_Exercise objective_: Once every line in the data that follows has been checked for the word "sock", give only the number of lines that hold it.

_Task input_:

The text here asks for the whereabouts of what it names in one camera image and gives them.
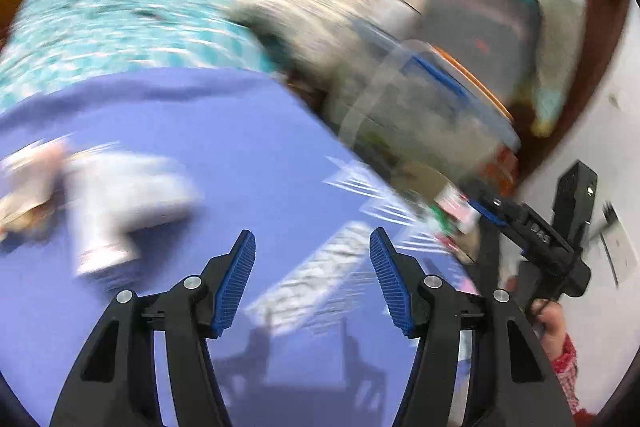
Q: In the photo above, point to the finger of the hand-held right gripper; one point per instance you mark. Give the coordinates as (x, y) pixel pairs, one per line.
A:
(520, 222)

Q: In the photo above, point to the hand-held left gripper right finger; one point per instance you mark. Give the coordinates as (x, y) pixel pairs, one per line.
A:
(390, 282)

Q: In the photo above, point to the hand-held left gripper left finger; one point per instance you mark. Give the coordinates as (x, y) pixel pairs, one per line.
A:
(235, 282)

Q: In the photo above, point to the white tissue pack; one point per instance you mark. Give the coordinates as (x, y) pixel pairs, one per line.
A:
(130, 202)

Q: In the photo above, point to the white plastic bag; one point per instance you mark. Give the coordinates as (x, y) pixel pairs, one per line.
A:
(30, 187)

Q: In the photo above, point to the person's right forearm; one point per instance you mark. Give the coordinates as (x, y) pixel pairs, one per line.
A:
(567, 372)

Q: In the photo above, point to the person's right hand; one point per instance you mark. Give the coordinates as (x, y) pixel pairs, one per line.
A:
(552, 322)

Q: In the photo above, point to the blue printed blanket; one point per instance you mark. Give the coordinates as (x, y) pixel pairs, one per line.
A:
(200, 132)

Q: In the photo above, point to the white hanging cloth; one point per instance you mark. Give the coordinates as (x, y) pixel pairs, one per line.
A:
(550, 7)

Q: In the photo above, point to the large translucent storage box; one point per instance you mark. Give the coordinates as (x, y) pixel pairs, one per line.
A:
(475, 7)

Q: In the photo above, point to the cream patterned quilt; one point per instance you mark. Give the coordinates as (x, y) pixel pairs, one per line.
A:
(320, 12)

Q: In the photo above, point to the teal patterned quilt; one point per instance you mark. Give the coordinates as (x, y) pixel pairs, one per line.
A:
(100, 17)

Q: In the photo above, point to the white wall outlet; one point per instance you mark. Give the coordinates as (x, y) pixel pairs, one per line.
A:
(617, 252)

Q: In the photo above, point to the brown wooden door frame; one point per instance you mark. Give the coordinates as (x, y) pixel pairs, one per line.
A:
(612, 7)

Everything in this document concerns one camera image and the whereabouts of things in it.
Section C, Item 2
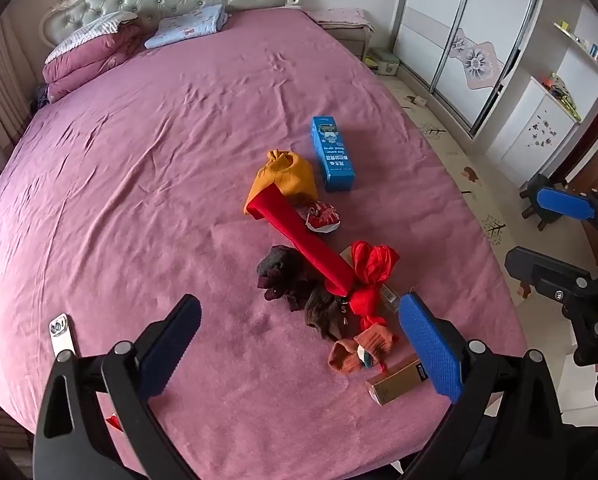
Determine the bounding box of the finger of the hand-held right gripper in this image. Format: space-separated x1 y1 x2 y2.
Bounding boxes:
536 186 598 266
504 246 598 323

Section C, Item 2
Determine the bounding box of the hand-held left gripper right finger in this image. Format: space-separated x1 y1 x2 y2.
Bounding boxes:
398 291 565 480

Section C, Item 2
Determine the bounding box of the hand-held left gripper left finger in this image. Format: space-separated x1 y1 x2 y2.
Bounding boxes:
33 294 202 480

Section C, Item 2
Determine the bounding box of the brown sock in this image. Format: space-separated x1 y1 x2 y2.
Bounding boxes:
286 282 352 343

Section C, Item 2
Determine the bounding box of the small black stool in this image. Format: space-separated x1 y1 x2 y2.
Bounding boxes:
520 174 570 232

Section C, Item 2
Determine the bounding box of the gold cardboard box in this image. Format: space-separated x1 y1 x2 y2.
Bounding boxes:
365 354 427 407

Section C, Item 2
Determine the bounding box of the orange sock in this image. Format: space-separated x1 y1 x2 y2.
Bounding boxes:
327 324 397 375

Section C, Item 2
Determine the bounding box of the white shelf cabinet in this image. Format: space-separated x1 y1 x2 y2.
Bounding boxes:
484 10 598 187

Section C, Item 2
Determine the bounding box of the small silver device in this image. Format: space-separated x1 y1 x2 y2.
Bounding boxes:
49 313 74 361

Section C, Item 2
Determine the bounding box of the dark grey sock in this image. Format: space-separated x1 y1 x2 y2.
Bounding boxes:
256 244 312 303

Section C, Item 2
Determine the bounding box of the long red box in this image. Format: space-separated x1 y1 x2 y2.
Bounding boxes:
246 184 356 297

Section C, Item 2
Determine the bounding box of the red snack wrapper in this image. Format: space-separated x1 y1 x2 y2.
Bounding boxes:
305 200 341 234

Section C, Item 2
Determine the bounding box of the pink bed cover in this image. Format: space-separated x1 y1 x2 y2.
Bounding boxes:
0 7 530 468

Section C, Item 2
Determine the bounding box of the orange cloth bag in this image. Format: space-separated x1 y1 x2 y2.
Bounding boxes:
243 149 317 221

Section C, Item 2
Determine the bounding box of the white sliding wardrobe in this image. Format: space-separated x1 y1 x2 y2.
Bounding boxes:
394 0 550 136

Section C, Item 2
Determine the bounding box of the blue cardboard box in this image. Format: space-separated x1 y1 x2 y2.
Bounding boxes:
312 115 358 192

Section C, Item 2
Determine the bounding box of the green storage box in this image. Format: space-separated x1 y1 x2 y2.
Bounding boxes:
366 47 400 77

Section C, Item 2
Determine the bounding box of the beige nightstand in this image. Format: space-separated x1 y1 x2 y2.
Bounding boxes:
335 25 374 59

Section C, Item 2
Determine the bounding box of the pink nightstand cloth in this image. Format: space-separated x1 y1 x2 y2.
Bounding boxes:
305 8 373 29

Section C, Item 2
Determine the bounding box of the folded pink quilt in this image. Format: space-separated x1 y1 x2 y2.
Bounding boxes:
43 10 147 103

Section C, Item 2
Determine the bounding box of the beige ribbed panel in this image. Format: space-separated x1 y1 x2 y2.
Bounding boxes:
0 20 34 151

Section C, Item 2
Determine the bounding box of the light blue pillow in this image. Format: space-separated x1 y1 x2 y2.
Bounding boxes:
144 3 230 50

* * *

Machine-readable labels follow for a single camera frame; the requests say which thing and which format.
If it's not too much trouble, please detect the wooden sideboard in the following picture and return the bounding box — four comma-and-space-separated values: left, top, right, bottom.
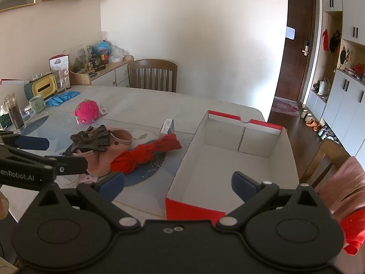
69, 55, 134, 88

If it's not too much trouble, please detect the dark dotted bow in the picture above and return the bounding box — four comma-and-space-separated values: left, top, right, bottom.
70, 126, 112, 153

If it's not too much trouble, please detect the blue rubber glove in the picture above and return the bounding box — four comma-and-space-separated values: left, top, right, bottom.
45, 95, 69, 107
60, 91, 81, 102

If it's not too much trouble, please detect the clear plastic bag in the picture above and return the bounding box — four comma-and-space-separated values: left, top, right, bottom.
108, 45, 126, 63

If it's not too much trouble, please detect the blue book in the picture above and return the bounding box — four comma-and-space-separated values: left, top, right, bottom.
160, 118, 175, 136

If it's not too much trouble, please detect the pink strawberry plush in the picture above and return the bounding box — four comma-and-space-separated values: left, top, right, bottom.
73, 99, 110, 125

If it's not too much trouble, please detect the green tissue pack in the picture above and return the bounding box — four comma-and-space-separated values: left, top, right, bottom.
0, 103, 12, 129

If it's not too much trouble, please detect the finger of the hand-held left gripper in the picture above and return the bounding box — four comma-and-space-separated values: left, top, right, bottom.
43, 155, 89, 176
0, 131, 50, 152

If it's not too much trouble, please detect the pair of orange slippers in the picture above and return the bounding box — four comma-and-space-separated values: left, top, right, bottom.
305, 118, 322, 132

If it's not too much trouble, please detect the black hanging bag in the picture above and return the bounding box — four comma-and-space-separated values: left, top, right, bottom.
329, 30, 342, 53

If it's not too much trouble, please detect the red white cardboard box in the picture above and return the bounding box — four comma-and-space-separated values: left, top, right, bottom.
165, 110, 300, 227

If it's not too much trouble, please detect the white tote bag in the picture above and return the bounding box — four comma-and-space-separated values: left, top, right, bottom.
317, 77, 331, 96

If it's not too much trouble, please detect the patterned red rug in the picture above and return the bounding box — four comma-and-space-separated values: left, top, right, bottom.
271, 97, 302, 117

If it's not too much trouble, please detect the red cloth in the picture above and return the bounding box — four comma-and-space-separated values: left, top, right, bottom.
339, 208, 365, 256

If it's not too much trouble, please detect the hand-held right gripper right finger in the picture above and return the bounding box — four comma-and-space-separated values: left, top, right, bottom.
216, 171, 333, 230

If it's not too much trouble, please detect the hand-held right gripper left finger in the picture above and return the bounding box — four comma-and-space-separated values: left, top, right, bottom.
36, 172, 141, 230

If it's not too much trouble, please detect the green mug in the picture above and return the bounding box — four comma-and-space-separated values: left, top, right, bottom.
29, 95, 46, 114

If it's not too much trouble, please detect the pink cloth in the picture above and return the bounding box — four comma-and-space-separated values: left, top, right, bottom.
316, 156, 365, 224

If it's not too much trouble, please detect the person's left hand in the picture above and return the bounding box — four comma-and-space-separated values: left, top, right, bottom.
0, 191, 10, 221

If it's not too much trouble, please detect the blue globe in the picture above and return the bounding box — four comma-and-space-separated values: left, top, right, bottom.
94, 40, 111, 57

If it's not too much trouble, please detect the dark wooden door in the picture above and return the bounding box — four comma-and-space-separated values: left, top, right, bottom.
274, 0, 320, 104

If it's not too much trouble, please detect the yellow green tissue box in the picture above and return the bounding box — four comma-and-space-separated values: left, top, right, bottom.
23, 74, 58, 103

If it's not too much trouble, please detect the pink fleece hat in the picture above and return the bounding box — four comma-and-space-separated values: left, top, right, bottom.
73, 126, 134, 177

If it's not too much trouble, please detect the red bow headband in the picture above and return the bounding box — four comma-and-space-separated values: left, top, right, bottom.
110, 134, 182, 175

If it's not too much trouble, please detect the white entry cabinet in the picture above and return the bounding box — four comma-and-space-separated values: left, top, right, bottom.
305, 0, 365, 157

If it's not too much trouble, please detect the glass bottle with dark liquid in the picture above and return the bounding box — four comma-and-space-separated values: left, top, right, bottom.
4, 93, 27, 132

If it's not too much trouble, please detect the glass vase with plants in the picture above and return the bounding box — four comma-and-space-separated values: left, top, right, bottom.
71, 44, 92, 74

--

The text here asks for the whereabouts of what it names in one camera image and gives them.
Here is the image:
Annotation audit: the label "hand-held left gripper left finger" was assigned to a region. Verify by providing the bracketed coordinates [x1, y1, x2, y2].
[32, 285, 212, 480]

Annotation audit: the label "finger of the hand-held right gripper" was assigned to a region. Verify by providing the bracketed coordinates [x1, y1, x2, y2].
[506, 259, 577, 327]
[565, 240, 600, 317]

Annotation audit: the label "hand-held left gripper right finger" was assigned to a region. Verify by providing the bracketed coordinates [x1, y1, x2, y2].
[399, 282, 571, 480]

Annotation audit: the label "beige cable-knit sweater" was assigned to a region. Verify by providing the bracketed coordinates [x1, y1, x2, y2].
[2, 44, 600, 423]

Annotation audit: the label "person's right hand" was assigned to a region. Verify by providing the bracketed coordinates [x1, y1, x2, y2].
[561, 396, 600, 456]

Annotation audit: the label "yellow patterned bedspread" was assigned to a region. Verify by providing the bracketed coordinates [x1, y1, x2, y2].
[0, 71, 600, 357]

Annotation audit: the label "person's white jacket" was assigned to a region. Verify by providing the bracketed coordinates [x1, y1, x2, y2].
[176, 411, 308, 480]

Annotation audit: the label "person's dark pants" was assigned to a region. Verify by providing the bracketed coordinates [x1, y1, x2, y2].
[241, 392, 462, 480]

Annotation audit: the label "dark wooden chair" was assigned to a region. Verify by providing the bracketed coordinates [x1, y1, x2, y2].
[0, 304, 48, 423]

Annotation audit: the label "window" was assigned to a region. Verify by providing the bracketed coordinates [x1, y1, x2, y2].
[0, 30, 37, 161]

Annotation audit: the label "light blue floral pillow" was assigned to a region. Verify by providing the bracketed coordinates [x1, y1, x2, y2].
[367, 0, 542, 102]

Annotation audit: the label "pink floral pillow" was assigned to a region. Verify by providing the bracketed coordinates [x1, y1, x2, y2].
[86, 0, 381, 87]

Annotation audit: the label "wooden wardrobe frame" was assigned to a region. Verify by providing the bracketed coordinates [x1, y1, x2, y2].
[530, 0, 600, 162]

_Written reply_: 3